TASK DESCRIPTION:
Search the material for the word "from" and copy each line that holds it.

• • • • •

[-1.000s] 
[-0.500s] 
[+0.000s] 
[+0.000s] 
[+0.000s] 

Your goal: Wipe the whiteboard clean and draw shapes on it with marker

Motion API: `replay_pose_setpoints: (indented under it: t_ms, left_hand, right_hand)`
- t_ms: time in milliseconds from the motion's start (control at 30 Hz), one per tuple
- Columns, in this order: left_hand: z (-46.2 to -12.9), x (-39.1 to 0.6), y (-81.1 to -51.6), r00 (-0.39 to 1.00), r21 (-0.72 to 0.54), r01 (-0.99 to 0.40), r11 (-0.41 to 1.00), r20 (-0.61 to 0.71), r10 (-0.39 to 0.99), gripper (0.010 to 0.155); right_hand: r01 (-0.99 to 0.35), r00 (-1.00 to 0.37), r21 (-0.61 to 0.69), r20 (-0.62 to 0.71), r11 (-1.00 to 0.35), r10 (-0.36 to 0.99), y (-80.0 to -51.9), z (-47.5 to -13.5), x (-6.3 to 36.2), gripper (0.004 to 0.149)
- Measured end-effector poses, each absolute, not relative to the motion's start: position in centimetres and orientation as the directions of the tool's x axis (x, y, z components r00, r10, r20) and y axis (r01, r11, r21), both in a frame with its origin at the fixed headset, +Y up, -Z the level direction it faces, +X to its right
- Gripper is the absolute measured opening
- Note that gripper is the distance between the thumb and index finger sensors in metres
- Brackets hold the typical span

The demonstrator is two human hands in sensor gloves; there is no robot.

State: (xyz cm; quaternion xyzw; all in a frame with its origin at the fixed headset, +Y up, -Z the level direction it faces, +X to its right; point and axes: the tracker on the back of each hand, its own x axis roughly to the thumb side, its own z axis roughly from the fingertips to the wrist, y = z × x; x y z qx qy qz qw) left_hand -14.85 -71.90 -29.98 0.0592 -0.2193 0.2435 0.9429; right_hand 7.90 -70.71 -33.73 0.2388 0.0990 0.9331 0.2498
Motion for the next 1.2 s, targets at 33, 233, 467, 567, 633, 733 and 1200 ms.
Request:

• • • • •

OUTPUT OF THE EXERCISE:
- t_ms: time in milliseconds from the motion's start (control at 30 Hz), one per tuple
State: (xyz cm; quaternion xyzw; all in a frame with its origin at the fixed headset, +Y up, -Z the level direction it faces, +X to its right; point and axes: the tracker on the back of each hand, its own x axis roughly to the thumb side, its own z axis roughly from the fingertips to the wrist, y = z × x; x y z qx qy qz qw) left_hand -14.85 -71.90 -29.98 0.0592 -0.2193 0.2435 0.9429; right_hand 7.90 -70.71 -33.73 0.2388 0.0990 0.9331 0.2498

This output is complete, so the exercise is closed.